Question Pls help! Multiple (http)Webrequests

xGhost

Member
Joined
Feb 8, 2010
Messages
21
Programming Experience
1-3
I have done quite some debugging on this one.
What I want to achieve:
1) I log in to a website & store the cookies in a container
2)With that cookie I need to request many pages and parse them.
3)Make the above efficiënt & fast.

Problem:
When I do 1 request at a time, it would take ages to request & parse x amount of pages.

So what I wanted/want:
Multiple httpwebrequests at thesame time (or executing partially serial/parallel). I know with sockets you can create an array and fire many requests at thesame time (and fastly), but I'm not using sockets.

So my first thought was:
Create multiple threads with a request with ThreadPool.QueueUserWorkItem
-> I got a lot of errors, and half of the time I saw in the html that I wasn't logged in
-> changed my (sequential) requests into asynchronious ones
-> many errors dissapeared (it happens once a while that I'm not logged in).

Conlusion:
My results are 50% more fast (then running 1 request at a time in a normal loop sequentially), here I began to think that only 2 requests at thesame time actually are executed even there are more than 1 threads started

My second thought:
Hey lets try the .net 4.0 parallel.for
-> Not many threads are actually started
-> gives thesame performance as using the threadpooling.

My conclusions are:
-> I think that just 2 requests are executed/started at thesame time, 1 on cpucore1, another on cpucore2

This is nothing like the performance of sockets even on 1 core.
So my question is how can I request and parse multiple pages at thesame time (simultaniously or mixed parallel/sequential with results like an array of sockets give). This cant be real that only 2 parallel or simultaniously connections can be made (as a request).
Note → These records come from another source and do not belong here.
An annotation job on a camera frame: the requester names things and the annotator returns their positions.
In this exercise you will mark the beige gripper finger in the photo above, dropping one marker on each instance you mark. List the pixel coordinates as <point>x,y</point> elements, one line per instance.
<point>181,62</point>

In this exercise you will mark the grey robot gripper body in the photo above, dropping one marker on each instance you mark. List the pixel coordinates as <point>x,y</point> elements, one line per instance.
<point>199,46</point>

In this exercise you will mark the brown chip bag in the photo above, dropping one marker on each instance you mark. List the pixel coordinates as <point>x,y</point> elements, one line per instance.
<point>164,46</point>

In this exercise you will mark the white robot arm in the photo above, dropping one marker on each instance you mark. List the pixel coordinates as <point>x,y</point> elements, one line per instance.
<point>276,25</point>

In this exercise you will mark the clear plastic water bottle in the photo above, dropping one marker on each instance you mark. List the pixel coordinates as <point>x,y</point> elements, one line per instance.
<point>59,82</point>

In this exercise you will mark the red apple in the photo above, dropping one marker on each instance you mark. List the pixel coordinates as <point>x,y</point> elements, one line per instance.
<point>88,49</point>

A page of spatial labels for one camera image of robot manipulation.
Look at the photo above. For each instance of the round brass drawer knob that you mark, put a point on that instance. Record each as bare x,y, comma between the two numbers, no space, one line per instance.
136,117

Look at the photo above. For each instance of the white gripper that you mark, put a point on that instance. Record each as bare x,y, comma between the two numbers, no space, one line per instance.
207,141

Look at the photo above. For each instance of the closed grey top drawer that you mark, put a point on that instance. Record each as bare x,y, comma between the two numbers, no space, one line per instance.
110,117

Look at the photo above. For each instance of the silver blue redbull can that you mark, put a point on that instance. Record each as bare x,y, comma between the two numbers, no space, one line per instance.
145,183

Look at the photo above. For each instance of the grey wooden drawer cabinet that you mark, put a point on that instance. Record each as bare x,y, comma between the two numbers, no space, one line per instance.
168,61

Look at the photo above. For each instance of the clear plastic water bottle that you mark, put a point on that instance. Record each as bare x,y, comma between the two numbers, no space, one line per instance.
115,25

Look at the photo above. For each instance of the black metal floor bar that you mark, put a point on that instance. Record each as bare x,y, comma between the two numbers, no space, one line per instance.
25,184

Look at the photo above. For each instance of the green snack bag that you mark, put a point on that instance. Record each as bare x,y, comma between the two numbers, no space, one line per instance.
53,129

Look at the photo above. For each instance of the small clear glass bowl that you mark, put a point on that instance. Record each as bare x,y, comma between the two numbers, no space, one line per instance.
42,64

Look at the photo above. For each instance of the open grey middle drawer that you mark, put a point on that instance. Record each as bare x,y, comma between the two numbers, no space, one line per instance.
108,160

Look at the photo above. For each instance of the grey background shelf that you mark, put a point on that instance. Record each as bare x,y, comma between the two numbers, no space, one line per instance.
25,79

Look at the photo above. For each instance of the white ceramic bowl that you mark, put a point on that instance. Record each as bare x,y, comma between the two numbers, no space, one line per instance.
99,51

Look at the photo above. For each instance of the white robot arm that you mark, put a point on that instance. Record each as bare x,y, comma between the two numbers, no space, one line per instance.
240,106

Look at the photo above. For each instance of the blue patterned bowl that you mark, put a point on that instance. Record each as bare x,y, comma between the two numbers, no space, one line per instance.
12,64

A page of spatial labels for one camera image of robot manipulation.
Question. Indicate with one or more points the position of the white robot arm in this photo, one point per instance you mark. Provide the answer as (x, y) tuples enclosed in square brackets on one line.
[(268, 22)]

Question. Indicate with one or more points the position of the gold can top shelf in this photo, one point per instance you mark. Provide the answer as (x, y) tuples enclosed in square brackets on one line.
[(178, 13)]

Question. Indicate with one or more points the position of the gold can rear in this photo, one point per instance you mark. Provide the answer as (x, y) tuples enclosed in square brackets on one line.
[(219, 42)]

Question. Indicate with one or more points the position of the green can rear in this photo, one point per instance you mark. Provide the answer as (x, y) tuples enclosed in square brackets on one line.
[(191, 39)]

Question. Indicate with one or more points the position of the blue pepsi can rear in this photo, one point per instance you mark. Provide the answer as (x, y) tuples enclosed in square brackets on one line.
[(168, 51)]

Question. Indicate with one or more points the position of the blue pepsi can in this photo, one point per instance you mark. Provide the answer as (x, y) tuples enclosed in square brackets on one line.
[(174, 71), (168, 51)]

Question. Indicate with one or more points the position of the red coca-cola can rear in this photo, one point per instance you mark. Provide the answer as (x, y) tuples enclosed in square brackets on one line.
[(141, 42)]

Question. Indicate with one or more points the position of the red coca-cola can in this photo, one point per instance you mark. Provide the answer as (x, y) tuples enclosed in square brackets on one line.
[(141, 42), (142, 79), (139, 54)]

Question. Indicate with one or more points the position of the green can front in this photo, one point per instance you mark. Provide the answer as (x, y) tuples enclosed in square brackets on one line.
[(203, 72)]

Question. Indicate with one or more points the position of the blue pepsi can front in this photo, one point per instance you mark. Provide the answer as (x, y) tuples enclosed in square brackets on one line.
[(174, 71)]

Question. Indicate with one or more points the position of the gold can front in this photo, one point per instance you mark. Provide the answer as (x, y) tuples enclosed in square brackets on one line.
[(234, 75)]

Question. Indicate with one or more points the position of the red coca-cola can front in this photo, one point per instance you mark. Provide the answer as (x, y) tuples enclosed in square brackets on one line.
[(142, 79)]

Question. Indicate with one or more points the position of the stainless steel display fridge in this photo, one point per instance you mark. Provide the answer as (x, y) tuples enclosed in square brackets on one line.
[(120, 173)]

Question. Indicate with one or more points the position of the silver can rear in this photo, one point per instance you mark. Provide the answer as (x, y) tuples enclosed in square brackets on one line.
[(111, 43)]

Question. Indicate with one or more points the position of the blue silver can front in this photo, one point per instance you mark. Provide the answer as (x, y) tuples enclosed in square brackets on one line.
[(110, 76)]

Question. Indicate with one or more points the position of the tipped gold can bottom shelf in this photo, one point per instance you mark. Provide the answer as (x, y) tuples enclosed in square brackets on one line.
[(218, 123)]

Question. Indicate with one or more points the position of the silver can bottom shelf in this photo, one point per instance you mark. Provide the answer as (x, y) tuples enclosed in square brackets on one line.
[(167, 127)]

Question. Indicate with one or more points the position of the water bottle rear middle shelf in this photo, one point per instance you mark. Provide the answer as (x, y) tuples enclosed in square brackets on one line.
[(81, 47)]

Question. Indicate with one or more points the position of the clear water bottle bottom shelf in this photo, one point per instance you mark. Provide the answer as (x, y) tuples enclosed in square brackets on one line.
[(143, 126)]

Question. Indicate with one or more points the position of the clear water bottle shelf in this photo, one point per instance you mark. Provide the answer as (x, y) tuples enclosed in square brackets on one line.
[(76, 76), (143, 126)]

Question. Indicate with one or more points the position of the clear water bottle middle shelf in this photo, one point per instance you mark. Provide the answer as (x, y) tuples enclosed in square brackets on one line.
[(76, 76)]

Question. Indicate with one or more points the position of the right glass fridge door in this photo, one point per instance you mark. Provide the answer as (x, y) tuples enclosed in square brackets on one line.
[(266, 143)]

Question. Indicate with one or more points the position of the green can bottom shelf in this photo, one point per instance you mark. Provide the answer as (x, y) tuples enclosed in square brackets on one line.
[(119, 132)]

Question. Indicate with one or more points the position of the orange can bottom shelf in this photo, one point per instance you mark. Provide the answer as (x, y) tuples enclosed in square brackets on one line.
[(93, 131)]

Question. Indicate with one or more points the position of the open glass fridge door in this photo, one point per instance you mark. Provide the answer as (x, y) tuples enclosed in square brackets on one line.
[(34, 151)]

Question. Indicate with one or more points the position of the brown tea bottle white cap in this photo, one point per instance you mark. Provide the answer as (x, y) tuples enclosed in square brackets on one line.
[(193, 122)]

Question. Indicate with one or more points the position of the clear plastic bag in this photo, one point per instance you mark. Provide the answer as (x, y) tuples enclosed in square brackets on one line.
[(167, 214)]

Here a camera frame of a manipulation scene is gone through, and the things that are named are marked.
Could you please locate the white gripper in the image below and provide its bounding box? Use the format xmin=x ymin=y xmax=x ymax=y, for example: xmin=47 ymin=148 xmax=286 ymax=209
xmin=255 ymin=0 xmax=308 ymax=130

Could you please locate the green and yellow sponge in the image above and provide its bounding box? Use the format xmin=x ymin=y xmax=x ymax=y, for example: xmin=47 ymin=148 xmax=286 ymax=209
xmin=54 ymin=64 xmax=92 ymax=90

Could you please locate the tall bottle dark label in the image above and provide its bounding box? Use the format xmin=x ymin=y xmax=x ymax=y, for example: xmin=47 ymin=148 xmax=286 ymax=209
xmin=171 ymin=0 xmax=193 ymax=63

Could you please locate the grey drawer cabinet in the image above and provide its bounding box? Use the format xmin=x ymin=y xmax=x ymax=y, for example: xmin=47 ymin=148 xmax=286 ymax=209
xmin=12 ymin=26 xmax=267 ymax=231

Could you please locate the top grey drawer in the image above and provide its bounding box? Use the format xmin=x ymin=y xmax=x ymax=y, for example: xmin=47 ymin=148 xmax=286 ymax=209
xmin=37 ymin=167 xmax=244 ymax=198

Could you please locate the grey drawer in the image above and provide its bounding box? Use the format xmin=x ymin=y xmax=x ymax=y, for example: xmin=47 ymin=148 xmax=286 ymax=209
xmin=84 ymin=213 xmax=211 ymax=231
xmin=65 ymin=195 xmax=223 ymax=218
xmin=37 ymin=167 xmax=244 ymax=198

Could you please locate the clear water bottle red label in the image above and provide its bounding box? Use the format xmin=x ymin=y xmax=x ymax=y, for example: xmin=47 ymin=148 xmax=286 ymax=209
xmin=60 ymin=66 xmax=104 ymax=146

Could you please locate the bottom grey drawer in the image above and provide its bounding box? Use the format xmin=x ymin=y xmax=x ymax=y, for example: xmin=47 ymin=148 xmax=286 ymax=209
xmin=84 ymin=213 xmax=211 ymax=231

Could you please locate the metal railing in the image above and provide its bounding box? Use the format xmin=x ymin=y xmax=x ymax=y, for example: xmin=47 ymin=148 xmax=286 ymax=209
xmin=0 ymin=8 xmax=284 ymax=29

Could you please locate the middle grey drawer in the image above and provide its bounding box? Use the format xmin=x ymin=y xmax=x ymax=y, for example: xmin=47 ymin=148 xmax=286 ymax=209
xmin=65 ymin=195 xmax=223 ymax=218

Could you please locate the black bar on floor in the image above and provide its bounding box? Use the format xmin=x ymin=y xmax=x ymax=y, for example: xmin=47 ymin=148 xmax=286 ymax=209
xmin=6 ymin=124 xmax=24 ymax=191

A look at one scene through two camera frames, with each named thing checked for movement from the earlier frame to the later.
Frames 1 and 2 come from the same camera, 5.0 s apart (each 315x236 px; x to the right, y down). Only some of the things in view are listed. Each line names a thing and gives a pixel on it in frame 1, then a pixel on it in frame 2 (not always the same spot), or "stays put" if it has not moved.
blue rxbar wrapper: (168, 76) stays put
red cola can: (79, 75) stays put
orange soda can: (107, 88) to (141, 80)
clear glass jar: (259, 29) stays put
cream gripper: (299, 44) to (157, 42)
My structure on this is now:
login
parrallelloop(execute a method in the parallelloop)


method:
VB.NET:
        Try
            Dim httpStateRequest As HttpState = New HttpState

            httpStateRequest.httpRequest = WebRequest.Create(url)
            httpStateRequest.httpRequest.CookieContainer = cookies
            httpStateRequest.httpRequest.KeepAlive = False

            ' Get the response object
            Dim ar As IAsyncResult
            ar = httpStateRequest.httpRequest.BeginGetResponse(AddressOf HttpResponseCallback, httpStateRequest)
        Catch wex As WebException
            Console.WriteLine("Exception occurred on request: {0}", wex.Message)
        End Try
VB.NET:
    Private Sub HttpResponseCallback(ByVal ar As IAsyncResult)
        running = running & ("running & I'm busy with the request on: " & Date.Now.ToString & " in thread: " & Thread.CurrentThread.ManagedThreadId) & vbCrLf
        Try
            Dim httpRequestState As HttpState = ar.AsyncState

            ' Complete the asynchronous request
            httpRequestState.httpResponse = httpRequestState.httpRequest.EndGetResponse(ar)
            ' Read the response into a Stream object.
            'Dim httpResponseStream As Stream = httpRequestState.httpResponse.GetResponseStream()
            Dim httpResponseStreamReader As New StreamReader(httpRequestState.httpResponse.GetResponseStream())
            Dim result2 = httpResponseStreamReader.ReadToEnd.Trim
            ' Post asynchronous Read operations on stream
            httpResponseStreamReader.Close()
            Dim doc2 As New HtmlAgilityPack.HtmlDocument()
            doc2.LoadHtml(result2)
            rootNode = doc2.DocumentNode

            'do something with the result
            Return
        Catch ex As Exception
            Console.WriteLine("Exception: {0}", ex.Message)
        End Try
    End Sub

Parallelloop:
VB.NET:
Parallel.For(begin, iterations, Sub(i)
                                            counter += 1
                                            strThreads = strThreads & "I'm: " & counter & " and in thread: " & Thread.CurrentThread.ManagedThreadId & vbCrLf     
                                      executeAmethodWhichDoesAnAsyncRequest(params come here)
                                        End Sub)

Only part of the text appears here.